Modelling the 3D-Genome: The development of network theory approaches to characterise and predict active enhancers

Abstract

Gene regulation is an important mechanism that ensures the correct functioning of a cell and is generally orchestrated by gene regulatory elements such as transcriptional enhancers. Identification of these genomic regions are important in understanding a wide range of phenomena such as evolution, homeostasis and disease. During gene regulation, signals pertaining to transcriptional activation are transferred across the chromatin regulatory network from enhancers to genes in the form of transcription factors and cofactors that in turn, recruit transcriptional machinery such as RNA Polymerase II to increase the rate of gene transcription. Conceptually, we describe this as a flow of information from enhancers to genes, mediated by the chromatin conformation. We exploit this relationship in order to decode the regulatory landscape of genes and identify active enhancers. This thesis outlines the difficulties associated with identifying pathogenic mutations in the non-coding genome due to a lack of robust enhancer annotations.

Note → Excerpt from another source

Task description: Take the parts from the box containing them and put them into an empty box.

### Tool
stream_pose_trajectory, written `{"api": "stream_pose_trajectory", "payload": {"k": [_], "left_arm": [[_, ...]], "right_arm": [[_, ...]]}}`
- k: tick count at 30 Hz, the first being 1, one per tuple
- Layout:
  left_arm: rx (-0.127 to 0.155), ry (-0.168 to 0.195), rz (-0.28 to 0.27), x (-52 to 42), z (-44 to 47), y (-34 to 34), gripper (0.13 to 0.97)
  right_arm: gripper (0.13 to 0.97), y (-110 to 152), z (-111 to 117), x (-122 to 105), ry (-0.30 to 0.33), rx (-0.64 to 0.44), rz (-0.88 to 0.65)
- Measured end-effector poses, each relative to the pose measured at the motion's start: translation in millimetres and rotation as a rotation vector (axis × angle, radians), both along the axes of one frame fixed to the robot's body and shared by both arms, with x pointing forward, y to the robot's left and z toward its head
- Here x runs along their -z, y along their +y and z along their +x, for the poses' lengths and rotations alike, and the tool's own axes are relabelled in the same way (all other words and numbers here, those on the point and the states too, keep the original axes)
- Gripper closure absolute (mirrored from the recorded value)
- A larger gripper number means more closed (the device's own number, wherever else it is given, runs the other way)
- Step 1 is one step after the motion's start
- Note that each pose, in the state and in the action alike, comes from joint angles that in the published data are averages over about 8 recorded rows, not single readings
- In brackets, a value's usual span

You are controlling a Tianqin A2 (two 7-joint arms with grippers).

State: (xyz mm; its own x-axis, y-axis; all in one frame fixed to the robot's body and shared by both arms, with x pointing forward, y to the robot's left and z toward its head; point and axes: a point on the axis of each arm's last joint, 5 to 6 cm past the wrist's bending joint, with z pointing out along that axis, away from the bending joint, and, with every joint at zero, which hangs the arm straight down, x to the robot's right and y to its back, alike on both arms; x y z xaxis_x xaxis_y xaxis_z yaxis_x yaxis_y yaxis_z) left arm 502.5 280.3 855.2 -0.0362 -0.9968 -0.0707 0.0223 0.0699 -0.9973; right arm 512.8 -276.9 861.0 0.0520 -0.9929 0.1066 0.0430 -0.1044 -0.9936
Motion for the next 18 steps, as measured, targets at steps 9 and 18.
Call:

We use network theory to annotate these regions and develop a new method, 3D-SearchE, that serves to predict the location of novel putative active enhancers. 3D-SearchE achieves this by reverse engineering the flow of information between enhancers and genes to calculate an imputed activity score (IAS) at intergenic loci. We show that intergenic loci with a high IAS are also present for other enhancer associated features including the histone marks H3K27ac, H3K4me1 and H3K4me2, P300, CAGE-seq, Starr-seq, eQTLs and RNA Polymerase II. 3D-SearchE successfully leverages and summarises the relationship between the 3D organisation of chromatin and global gene expression and represents a novel enhancer associated feature that can be used to predict active enhancers.